Look through the listing below, and wherever a line has the string "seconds", pull it out.

::::::::

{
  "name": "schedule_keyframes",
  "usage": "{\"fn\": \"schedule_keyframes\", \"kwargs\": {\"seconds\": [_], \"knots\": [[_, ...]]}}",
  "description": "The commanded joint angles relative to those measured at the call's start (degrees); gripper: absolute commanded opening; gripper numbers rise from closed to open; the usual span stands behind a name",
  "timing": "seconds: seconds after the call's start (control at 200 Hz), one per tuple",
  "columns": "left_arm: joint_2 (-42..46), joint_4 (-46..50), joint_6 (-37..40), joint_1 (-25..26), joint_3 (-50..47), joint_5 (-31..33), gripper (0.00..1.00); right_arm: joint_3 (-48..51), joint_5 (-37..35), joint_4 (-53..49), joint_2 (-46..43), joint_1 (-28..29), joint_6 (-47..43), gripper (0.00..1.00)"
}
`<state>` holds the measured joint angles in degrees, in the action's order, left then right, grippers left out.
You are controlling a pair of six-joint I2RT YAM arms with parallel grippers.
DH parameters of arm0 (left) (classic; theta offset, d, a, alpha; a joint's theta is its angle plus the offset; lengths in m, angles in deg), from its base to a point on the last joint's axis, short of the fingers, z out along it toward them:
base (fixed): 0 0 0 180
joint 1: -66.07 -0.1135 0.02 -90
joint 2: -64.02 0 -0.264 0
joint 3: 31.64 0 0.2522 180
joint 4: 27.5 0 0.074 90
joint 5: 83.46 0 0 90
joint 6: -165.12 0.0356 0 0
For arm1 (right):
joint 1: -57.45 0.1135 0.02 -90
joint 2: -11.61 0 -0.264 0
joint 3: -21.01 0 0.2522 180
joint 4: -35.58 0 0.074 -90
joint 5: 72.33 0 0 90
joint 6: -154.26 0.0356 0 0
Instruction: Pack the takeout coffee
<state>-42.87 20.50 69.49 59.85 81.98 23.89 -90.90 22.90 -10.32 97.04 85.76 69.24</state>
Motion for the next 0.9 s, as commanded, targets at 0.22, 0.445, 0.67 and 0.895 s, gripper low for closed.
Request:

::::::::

Answer to the problem >>
  "usage": "{\"fn\": \"schedule_keyframes\", \"kwargs\": {\"seconds\": [_], \"knots\": [[_, ...]]}}",
  "timing": "seconds: seconds after the call's start (control at 200 Hz), one per tuple",

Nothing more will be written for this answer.